» What to work on: Within the data below, state how many lines contain the string "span". Provide the number only.

» Records:
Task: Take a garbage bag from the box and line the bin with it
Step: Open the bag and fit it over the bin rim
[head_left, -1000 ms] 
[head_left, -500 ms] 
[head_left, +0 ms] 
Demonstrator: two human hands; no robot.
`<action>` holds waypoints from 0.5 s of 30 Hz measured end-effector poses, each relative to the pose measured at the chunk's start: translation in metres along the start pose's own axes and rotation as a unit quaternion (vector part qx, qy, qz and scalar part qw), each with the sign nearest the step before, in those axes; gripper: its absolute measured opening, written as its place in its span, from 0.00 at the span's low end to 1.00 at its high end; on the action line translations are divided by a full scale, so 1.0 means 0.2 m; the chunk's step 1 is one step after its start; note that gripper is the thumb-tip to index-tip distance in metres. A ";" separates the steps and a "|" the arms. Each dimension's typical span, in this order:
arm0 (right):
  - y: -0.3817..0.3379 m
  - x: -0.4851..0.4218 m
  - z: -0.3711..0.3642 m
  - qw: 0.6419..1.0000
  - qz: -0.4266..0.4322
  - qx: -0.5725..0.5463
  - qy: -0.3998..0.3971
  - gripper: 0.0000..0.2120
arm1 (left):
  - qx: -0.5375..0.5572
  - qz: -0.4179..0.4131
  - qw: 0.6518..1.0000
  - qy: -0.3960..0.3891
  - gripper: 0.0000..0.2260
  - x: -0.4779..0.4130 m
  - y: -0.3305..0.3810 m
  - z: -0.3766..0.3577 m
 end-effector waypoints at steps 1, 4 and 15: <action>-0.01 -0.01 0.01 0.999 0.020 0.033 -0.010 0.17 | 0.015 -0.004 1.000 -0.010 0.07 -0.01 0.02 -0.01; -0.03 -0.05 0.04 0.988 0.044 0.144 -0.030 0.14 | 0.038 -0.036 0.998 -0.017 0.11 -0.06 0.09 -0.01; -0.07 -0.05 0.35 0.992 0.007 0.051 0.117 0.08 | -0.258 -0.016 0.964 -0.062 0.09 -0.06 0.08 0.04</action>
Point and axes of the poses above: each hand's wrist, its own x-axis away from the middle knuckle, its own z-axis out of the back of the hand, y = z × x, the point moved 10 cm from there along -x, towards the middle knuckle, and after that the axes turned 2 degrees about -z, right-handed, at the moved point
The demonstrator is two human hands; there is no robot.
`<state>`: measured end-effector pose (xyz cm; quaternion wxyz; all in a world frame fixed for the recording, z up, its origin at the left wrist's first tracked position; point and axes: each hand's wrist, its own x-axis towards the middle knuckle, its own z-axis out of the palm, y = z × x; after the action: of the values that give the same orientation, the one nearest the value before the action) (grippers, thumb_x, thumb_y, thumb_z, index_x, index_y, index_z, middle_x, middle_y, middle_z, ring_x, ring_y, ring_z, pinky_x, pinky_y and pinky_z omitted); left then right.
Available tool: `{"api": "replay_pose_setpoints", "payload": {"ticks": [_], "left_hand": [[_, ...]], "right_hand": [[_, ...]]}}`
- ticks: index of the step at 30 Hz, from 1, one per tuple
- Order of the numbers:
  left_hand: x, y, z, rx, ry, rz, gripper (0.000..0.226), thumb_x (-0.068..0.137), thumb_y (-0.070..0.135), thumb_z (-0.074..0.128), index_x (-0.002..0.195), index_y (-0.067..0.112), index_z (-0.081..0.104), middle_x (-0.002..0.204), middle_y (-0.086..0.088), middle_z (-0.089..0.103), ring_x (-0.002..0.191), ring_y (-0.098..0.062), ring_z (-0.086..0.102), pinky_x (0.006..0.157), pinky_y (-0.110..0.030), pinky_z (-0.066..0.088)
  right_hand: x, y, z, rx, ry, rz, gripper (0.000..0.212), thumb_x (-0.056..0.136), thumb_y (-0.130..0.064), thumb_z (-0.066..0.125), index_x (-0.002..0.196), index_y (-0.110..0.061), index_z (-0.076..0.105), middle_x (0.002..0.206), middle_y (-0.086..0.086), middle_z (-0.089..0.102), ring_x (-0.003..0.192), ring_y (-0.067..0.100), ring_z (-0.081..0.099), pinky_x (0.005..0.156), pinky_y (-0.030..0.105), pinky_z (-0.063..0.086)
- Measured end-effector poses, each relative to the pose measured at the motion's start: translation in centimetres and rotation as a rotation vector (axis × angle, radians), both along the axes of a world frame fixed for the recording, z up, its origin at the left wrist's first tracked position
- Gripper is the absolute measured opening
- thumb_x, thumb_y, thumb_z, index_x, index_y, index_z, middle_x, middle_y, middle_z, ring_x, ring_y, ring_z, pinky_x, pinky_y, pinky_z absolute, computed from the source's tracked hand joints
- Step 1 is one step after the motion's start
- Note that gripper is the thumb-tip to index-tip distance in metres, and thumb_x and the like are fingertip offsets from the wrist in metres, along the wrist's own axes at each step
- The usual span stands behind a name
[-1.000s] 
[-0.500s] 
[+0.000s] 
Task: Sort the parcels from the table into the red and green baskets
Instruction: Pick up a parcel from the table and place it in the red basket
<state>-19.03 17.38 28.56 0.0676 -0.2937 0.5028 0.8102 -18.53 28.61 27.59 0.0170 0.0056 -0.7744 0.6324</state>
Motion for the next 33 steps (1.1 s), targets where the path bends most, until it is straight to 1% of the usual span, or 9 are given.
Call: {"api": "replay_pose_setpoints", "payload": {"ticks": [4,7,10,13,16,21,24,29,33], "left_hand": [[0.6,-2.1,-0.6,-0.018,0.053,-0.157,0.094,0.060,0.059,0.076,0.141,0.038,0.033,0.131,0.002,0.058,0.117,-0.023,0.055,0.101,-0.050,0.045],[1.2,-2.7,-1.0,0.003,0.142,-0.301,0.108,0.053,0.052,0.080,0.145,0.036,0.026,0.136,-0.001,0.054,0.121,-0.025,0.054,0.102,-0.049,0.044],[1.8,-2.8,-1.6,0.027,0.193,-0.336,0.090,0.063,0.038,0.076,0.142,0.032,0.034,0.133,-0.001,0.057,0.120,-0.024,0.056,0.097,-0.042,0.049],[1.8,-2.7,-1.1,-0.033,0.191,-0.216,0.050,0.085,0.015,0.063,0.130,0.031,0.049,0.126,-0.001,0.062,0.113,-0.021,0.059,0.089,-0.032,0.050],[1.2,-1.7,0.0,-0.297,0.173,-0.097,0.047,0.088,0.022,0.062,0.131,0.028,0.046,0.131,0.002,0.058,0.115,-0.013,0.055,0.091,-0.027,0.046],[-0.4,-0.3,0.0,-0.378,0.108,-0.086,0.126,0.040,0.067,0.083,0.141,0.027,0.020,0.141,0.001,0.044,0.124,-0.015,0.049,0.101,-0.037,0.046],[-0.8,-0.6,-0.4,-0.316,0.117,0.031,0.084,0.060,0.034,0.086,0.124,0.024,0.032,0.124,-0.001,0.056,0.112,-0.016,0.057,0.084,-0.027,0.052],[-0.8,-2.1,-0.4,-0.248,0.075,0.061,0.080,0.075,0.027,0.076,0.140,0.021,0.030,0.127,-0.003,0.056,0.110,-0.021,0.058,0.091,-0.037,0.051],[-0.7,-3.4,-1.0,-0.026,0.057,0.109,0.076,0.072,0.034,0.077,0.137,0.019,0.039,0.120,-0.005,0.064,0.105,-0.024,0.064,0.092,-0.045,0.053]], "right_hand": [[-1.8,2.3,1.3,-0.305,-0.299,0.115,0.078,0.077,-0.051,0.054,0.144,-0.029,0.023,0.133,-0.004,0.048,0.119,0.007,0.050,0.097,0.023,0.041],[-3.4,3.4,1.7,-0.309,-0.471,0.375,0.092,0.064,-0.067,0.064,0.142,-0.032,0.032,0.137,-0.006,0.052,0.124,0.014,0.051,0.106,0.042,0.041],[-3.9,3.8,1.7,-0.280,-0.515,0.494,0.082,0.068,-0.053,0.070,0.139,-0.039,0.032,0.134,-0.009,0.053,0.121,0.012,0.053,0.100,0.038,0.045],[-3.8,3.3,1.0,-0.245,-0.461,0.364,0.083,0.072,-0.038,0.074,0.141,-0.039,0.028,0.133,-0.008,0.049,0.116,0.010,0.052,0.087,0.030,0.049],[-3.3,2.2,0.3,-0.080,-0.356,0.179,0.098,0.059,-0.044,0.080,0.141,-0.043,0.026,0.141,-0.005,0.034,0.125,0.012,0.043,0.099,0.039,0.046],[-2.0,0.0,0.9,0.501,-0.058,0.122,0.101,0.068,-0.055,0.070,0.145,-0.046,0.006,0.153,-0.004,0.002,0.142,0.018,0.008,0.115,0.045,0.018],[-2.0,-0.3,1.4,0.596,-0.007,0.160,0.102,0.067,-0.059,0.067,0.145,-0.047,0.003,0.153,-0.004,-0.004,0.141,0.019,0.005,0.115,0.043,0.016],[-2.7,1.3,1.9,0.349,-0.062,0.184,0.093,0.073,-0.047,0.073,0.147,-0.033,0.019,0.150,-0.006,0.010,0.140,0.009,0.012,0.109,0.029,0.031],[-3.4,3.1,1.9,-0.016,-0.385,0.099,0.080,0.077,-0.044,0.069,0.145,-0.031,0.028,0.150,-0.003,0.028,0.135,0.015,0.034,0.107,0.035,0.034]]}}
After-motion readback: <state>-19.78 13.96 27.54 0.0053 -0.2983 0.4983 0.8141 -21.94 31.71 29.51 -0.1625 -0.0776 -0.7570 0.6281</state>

» Task result: 3